Getting logs from the honeypot into Sentinel required switching from the deprecated MMA agent to the Azure Monitor Agent and creating a Data Collection Rule targeting Security Events. The AMA agent also needed a managed identity assigned to the VM before it would connect.
az vm identity assign -g rg-slytech-lab -n vm-honeypot
az vm extension set `
--resource-group rg-slytech-lab `
--vm-name vm-honeypot `
--name AzureMonitorWindowsAgent `
--publisher Microsoft.Azure.Monitor `
--version 1.22 `
--enable-auto-upgrade true
The First Few Hours
Within the first few hours of the VM being live, 53 attacks were already visible on the map.

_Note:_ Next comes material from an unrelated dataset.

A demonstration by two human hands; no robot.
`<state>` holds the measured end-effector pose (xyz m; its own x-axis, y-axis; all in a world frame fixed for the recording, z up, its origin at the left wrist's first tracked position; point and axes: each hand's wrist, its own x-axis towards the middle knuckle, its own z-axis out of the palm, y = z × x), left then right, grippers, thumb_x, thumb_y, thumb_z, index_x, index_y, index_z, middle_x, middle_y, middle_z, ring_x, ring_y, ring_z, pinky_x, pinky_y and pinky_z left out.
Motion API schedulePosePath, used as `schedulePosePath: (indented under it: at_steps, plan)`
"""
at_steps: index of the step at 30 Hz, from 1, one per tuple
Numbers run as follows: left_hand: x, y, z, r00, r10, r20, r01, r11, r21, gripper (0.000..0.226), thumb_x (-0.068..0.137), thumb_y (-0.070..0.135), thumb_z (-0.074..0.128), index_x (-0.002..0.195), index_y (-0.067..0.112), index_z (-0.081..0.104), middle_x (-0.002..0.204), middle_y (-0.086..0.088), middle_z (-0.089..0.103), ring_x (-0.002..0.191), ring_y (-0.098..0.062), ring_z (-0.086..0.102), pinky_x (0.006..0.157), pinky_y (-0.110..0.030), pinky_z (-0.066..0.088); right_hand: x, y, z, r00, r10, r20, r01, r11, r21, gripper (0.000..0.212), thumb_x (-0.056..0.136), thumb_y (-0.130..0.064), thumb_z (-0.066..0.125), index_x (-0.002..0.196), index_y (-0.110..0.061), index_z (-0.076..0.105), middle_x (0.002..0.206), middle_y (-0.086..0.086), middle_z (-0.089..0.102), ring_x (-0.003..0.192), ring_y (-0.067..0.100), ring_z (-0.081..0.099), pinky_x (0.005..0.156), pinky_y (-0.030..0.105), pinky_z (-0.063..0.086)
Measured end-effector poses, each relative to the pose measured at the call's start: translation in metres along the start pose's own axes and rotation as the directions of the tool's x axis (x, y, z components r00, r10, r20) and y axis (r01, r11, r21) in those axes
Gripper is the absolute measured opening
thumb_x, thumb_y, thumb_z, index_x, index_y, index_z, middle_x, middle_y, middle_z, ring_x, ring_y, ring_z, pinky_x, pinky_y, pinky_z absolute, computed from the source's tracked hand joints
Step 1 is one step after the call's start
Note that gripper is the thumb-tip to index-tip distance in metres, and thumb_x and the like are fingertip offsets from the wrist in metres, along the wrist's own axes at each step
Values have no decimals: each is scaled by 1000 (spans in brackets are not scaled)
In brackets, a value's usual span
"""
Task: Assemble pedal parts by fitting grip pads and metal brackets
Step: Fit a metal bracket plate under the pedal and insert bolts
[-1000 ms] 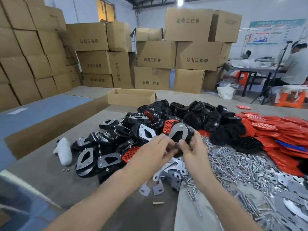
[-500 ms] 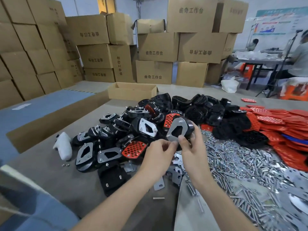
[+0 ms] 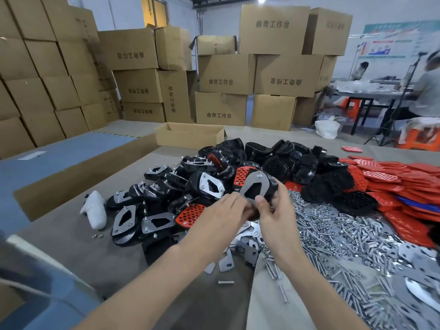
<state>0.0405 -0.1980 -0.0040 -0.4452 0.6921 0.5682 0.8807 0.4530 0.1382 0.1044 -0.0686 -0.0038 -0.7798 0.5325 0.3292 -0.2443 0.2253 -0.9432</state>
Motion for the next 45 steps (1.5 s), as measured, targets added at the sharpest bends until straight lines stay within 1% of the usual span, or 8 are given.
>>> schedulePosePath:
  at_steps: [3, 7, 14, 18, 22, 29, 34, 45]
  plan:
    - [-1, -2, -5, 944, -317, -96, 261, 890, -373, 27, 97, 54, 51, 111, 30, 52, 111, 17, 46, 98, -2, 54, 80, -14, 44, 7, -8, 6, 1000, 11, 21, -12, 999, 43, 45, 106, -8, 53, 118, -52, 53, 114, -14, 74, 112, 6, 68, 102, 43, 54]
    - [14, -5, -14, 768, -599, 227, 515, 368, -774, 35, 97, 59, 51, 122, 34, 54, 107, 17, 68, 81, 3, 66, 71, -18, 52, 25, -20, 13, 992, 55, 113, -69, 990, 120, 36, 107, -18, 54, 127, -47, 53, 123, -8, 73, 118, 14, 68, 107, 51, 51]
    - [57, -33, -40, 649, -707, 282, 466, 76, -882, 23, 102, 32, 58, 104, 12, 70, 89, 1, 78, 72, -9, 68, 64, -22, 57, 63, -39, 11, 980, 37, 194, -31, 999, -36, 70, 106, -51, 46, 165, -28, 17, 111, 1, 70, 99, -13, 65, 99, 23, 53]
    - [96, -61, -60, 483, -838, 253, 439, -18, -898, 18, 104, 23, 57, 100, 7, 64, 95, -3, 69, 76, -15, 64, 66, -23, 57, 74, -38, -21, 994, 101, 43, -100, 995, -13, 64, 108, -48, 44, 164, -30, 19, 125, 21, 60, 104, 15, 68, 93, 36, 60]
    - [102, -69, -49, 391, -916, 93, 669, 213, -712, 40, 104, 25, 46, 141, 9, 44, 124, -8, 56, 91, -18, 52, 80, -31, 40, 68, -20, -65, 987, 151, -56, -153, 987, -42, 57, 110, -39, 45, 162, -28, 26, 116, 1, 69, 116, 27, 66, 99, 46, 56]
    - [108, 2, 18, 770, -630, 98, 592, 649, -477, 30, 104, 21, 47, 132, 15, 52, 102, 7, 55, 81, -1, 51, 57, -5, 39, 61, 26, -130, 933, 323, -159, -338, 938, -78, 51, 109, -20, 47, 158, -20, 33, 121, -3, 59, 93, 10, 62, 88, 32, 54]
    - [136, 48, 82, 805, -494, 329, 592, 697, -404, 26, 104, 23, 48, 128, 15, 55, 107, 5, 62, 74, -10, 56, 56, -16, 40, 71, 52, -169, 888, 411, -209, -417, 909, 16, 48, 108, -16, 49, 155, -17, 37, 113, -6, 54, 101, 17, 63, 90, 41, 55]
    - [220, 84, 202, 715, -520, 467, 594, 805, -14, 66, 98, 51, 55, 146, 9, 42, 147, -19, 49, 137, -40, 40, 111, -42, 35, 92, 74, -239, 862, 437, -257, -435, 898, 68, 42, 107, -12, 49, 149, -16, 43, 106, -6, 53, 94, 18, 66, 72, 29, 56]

The geographic enrichment query joins attack IPs against a 54,000-record GeoIP watchlist imported into Sentinel:
let GeoIPDB_FULL = _GetWatchlist("geoip");
SecurityEvent
| where EventID == 4625
| where TimeGenerated > ago(24h)
| where Computer contains "CORPDC02"
| evaluate ipv4_lookup(GeoIPDB_FULL, IpAddress, network)
| summarize AttackCount = count() by IpAddress, cityname, countryname, latitude, longitude
| where AttackCount > 0 and isnotempty(latitude) and isnotempty(longitude)

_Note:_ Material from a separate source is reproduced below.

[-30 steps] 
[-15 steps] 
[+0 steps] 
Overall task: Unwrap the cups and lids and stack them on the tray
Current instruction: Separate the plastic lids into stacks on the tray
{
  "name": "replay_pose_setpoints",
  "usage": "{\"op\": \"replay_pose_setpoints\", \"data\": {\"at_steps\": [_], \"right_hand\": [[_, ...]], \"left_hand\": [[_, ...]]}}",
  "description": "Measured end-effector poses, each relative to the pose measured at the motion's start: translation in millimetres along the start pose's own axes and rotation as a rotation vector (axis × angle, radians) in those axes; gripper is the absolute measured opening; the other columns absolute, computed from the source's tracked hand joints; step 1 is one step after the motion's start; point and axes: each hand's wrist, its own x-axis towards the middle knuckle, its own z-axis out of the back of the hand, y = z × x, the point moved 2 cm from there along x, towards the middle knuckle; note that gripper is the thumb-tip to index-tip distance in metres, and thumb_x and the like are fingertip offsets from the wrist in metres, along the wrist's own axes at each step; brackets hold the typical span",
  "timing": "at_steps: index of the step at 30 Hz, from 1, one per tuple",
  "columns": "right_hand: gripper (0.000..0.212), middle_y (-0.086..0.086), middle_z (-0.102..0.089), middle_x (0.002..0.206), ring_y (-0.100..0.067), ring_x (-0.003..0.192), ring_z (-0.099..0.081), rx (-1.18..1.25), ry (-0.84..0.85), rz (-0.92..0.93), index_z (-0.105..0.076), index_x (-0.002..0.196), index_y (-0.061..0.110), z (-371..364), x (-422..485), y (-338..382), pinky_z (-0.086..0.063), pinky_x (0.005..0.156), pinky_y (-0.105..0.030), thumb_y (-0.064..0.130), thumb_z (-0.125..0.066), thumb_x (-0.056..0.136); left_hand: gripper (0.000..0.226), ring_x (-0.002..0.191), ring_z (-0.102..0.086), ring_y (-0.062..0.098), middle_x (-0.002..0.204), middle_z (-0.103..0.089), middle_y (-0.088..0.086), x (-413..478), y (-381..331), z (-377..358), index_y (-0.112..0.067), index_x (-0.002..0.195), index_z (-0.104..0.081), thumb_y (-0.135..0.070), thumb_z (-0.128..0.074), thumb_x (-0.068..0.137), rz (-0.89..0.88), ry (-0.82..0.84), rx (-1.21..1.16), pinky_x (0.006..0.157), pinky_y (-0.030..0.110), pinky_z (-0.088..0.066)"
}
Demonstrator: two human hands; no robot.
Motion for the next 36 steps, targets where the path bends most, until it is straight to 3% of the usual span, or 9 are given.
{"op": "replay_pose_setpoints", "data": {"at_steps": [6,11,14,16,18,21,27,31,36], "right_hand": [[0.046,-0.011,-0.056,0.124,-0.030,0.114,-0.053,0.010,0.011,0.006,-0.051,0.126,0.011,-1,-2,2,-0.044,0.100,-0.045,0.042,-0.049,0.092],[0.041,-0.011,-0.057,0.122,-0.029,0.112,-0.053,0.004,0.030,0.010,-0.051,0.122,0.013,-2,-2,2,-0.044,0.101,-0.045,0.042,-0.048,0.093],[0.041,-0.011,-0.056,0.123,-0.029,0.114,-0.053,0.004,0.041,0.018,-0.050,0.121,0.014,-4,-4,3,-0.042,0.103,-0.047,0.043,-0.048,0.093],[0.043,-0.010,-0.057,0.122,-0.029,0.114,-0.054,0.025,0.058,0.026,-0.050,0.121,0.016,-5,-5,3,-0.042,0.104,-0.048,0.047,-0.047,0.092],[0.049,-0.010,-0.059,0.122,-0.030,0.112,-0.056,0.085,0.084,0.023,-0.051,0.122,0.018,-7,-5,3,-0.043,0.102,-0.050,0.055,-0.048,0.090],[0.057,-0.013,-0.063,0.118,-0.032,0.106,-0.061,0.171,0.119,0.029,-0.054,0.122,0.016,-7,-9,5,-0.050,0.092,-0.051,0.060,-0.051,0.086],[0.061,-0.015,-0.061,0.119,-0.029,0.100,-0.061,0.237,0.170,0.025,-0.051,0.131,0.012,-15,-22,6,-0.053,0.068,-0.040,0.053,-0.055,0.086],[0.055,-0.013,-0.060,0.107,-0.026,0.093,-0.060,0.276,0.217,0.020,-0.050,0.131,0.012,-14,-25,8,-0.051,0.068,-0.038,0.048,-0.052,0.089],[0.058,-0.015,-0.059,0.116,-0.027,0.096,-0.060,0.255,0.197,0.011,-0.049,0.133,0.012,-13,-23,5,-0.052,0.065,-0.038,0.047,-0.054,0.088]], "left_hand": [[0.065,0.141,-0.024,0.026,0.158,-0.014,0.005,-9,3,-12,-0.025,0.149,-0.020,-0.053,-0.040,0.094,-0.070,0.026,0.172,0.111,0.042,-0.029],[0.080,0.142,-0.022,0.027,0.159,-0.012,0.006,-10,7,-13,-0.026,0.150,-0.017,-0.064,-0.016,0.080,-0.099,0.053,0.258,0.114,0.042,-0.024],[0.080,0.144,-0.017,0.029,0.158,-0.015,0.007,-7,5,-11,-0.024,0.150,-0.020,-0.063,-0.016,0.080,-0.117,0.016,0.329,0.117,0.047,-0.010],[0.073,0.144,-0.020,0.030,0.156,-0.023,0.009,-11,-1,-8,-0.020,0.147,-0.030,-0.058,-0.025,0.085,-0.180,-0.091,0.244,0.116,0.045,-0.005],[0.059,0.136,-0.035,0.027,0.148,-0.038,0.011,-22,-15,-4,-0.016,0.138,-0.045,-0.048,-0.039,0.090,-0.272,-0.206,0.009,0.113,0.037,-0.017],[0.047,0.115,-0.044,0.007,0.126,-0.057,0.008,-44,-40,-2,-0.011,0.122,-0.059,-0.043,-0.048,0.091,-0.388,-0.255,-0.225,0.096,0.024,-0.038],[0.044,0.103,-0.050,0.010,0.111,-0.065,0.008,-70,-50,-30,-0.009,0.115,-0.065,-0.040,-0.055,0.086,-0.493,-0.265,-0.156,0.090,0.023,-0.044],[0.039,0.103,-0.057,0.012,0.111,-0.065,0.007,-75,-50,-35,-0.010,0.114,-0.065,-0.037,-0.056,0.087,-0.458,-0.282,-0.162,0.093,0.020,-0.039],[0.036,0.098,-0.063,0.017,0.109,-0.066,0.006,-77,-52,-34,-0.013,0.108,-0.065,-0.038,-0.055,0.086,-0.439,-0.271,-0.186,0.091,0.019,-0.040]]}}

The automated tools hitting the machine cycled through the same username list: Admin, Administrator, user, corpdc02, Windows, Accounting, test. They didn’t know what was on the machine. Every RDP-exposed IP on the internet gets the same treatment.

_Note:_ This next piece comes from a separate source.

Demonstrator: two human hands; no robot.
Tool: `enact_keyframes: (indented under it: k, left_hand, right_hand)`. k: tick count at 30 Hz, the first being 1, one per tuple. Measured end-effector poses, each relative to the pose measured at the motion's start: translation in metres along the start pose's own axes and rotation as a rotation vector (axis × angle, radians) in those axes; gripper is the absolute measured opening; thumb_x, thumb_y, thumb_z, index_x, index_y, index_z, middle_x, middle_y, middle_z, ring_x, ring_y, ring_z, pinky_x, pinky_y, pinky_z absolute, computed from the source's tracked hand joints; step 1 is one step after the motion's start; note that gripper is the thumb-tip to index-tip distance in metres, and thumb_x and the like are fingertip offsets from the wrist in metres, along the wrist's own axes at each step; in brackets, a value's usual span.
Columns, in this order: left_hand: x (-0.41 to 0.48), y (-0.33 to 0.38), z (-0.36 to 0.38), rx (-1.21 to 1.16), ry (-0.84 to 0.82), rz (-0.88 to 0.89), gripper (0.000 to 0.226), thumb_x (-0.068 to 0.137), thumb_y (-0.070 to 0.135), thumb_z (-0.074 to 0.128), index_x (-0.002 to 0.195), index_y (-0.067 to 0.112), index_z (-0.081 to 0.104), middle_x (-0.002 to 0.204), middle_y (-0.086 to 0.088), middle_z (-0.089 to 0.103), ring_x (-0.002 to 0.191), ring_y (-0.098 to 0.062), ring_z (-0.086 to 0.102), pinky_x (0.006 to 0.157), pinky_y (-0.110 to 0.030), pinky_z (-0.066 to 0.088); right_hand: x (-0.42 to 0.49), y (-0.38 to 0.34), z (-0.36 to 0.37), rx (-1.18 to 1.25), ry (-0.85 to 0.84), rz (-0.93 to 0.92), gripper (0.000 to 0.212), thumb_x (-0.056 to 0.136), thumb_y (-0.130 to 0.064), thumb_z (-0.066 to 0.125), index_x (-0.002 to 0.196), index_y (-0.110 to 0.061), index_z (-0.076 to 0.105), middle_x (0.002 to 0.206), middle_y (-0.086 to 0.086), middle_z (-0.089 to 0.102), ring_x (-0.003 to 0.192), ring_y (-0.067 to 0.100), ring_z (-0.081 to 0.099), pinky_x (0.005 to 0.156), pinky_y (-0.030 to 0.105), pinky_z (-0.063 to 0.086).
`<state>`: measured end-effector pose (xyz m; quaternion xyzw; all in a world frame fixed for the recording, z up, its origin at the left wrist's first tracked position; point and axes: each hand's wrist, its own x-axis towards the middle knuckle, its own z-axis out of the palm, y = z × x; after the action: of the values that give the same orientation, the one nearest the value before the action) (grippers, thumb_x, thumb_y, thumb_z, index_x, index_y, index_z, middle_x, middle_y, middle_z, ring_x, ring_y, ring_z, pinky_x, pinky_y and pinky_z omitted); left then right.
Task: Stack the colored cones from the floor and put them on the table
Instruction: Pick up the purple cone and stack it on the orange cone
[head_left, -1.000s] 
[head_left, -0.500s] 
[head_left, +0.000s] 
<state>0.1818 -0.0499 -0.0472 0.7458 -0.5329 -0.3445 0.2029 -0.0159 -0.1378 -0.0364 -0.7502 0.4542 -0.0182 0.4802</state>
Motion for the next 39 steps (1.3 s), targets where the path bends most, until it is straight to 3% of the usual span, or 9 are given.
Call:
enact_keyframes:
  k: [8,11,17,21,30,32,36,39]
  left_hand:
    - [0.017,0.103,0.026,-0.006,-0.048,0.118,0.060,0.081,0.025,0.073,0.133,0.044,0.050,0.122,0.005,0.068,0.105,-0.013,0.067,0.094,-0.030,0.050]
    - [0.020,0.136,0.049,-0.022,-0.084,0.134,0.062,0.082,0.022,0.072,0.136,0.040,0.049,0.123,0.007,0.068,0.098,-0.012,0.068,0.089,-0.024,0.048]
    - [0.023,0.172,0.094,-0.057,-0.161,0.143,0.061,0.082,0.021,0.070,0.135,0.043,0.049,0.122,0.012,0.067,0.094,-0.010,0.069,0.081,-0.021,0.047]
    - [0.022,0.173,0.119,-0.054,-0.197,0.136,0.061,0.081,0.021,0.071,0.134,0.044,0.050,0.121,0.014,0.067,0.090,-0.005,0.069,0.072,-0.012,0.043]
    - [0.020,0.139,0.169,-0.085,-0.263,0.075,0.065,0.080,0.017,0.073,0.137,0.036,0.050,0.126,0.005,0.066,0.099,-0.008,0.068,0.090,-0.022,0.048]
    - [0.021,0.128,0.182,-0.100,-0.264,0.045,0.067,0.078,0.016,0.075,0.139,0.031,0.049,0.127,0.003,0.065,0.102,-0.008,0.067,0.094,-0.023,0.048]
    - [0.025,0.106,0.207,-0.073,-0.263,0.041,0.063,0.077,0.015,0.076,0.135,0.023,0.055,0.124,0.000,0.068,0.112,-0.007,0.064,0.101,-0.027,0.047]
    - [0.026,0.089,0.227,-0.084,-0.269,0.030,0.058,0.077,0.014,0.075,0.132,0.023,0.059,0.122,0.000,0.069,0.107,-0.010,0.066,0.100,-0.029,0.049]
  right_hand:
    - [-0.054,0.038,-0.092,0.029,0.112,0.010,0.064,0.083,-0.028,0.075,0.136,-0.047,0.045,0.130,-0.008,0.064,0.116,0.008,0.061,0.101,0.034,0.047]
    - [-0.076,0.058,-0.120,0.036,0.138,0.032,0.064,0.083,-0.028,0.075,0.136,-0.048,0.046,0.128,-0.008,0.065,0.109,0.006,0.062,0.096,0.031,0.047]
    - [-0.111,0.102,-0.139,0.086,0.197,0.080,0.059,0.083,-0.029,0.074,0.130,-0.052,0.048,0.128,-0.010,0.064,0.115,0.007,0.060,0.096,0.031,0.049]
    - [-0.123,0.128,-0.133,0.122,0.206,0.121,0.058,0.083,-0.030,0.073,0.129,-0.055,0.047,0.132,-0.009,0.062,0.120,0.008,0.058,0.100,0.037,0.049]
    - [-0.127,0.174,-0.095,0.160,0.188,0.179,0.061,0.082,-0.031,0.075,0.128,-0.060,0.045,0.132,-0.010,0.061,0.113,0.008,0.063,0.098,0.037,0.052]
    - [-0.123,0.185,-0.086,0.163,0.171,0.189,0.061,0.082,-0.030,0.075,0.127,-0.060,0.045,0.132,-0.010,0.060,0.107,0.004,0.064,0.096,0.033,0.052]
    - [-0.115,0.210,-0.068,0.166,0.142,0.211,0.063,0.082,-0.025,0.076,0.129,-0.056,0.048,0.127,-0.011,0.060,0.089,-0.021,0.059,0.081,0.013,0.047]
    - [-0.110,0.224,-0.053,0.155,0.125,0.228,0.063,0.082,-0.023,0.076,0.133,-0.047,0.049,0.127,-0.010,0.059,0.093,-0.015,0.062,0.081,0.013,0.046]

One thing worth noting on the map setup: the Defender portal workbook editor wouldn’t accept latitude/longitude column mappings through its UI. Opening the same workbook in the Azure portal editor, configuring the map settings there, and the changes synced back to the Defender portal.
Overnight
Left the honeypot running overnight. The numbers tell the rest of the story.



In just under 24 hours, the honeypot logged 1,763 failed login attempts from 34 countries. No vulnerability exploited, no phishing link clicked. Just an exposed port and a recognizable machine name.

Lessons Learned
Building detections in a lab against manufactured data is useful. Watching attack traffic roll in from 34 different countries against a machine that was live for less than 24 hours is different. The rule firing, the incident appearing, the source IPs mapping to a world map, that is when the detection pipeline stops being abstract.
The honeypot data also confirmed something worth reinforcing in any environment: Administrator, admin, user, and the machine’s own hostname are the first usernames every automated scanner tries. If any of those exist as active accounts in a real environment, they are getting hit constantly. Rename them, disable them, or put them behind MFA at minimum. The logs make this impossible to ignore when you are watching it happen in real time.